WHAT YOU SHOULD DO: Repeat exactly the lines from the start of the material below up to and including the "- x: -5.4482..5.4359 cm" line.

MATERIAL PROVIDED:
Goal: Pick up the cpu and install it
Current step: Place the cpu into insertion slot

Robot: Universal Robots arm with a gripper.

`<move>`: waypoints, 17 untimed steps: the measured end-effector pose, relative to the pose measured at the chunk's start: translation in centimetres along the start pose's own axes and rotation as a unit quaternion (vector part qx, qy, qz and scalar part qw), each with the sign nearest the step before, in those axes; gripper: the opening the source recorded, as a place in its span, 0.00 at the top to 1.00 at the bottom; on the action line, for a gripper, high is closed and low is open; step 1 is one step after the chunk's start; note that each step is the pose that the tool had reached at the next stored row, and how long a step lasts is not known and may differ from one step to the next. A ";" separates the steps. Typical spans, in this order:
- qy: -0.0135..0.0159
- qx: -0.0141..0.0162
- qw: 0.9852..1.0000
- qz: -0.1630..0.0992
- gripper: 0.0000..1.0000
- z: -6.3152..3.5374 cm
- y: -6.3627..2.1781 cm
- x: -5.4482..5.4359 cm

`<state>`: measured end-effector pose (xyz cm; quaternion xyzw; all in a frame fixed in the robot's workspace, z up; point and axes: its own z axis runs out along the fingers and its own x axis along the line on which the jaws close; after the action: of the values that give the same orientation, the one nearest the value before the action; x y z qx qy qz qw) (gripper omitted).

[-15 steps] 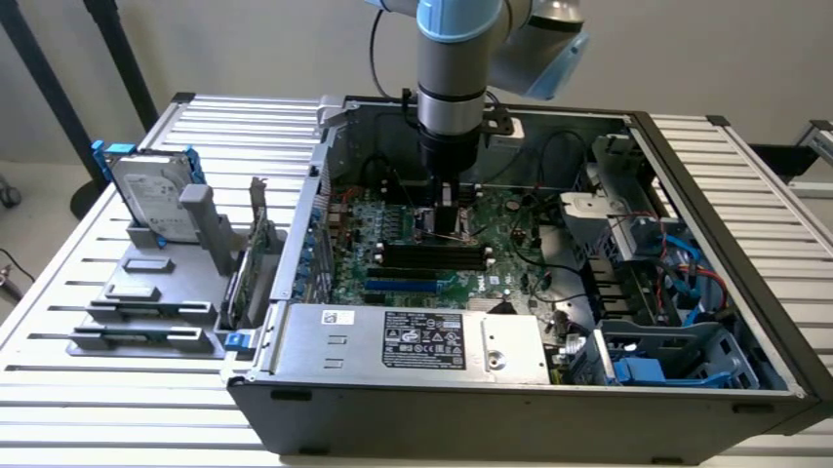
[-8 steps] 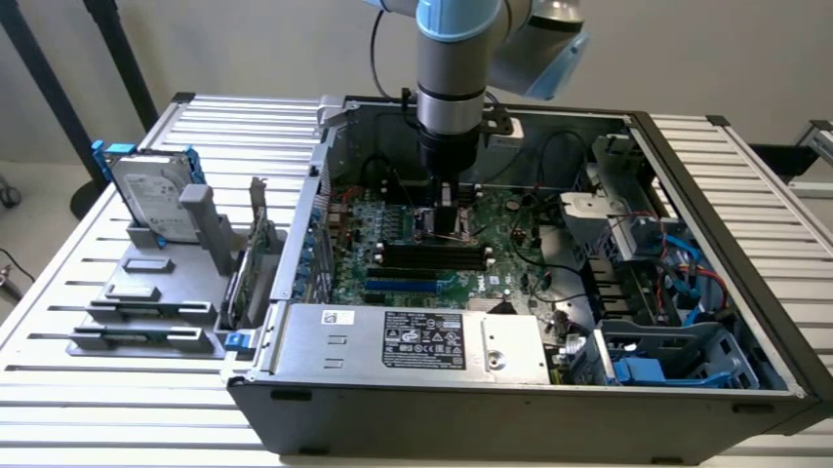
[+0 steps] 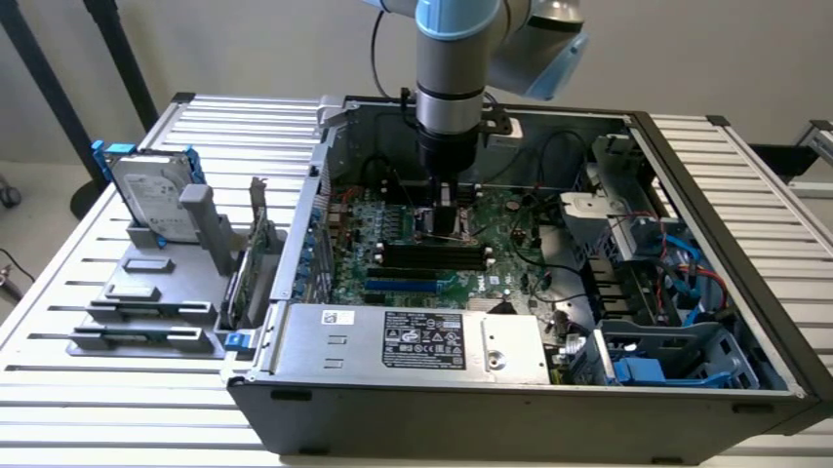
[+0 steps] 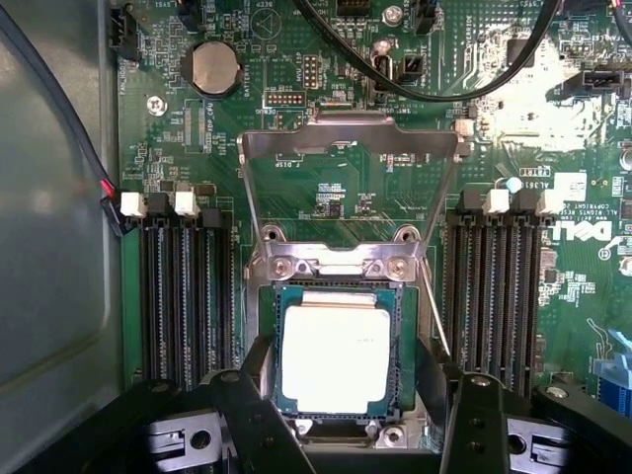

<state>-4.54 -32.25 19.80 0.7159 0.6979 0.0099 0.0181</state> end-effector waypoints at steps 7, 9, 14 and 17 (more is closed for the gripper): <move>-0.008 0.001 1.000 -0.002 0.31 0.00 -0.04 0.0; -0.010 0.001 1.000 -0.002 0.31 0.00 -0.04 0.0; -0.010 0.000 1.000 -0.003 0.31 -0.10 -0.04 0.0; -0.010 0.000 1.000 -0.003 0.31 -0.37 -0.03 0.0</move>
<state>-4.58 -32.24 20.16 0.7137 0.7000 0.0024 0.0248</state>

ANSWER SPACE:
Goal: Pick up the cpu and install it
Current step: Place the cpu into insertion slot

Robot: Universal Robots arm with a gripper.

`<move>`: waypoints, 17 untimed steps: the measured end-effector pose, relative to the pose measured at the chunk's start: translation in centimetres along the start pose's own axes and rotation as a unit quaternion (vector part qx, qy, qz and scalar part qw), each with the sign nearest the step before, in those axes; gripper: the opening the source recorded, as a place in its span, 0.00 at the top to 1.00 at the bottom; on the action line, for a gripper, high is closed and low is open; step 1 is one step after the chunk's start; note that each step is the pose that the tool had reached at the next stored row, and how long a step lasts is not known and may differ from one step to the next. A ";" separates the steps. Typical spans, in this order:
- qy: -0.0135..0.0159
- qx: -0.0141..0.0162
- qw: 0.9852..1.0000
- qz: -0.1630..0.0992
- gripper: 0.0000..1.0000
- z: -6.3152..3.5374 cm
- y: -6.3627..2.1781 cm
- x: -5.4482..5.4359 cm

The response is finished, and the exercise is complete.